First, there is obviously great risk - there's a statute that can be applied and is being applied throughout the entire world. We're coming into a new legal moral climate, which started in the US.  Stuart commented that the attendees had seen the numbers of how many entities feel that they've been hosed by others through bribery and corruption.  During the Carter administration in the 1970's, the questionable payments issue came to the fore with regard to helicopters being purchased by Middle Eastern countries. The US Congress put its foot down and amended the FCPA to be more stringent. But it's only in the last few years that the Department of Justice has been going full bore. So there's huge risk. 

Stuart said that because of the risk, attorneys should be paying attention. Epstein Becker is urging their clients and spending a lot of time with them to put compliance programs in place. They're doing a lot of due diligence for companies in the mergers & acquisitions area to determine the kind of risk, who they're employing overseas, and what they've looked at, to try to gain the ability to have a defense.
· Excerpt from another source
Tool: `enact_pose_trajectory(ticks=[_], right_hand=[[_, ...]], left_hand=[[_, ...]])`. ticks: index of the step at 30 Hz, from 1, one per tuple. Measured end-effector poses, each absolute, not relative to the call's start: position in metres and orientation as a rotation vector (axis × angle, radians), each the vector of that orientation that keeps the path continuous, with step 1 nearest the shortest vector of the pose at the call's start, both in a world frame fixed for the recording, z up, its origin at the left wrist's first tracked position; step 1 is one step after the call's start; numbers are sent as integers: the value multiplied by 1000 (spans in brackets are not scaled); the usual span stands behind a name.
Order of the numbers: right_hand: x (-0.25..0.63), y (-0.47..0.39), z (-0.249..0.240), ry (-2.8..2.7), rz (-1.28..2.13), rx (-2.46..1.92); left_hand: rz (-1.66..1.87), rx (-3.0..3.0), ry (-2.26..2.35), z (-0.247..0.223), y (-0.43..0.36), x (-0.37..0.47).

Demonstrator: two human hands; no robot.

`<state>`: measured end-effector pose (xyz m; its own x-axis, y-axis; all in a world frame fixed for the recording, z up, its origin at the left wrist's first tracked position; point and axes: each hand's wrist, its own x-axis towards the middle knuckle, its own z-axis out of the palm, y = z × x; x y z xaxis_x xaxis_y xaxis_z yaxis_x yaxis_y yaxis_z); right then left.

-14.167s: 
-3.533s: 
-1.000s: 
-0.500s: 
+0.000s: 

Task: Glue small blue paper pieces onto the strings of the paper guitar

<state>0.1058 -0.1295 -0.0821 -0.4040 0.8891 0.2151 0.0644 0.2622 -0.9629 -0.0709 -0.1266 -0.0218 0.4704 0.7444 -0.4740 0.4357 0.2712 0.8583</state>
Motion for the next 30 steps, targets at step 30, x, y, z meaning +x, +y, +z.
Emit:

He used the example of a medical device client of his who was recently selling to various Middle Eastern companies.  The client was using a facilitator who was a relative of the king, and they thought they were safe.  They paid him a salary, because he had a job, but he was rewarding members of his family and got the company in a great deal of trouble because their due diligence wasn't thorough enough.  

So Epstein Becker & Green is often working with consultants, putting together due diligence background investigation programs, doing things to minimize risk and educate their clients and the people that they're contracting with overseas.  

Stuart added that when you get into litigation, under US law and likely under the UK Bribery Act, there is document discovery.  So you have to think about where your documents are located, and why they're located there.  There is an increasing amount of document creation work and electronic discovery and document processing being done offshore in India - the labor costs are cheap and the labor force is competent, so a lot of work is done there.  Stuart also mentioned that Japan is a very good country to do document processing in, because the laws of Japan as to obtaining information are very good from the standpoint of withholding information. 

These are the sorts of things that lawyers should be thinking about in advance on behalf of their clients - where are their documents located, what are their risks, how do they plan for those risks, and in the worst case, how do you alert companies to call an attorney when they get in trouble to negotiate with the authorities in the respective countries.  

Following Stuart's comments, the group heard more about the new UK Bribery Act from Charles Wander, which I'll cover in a separate post.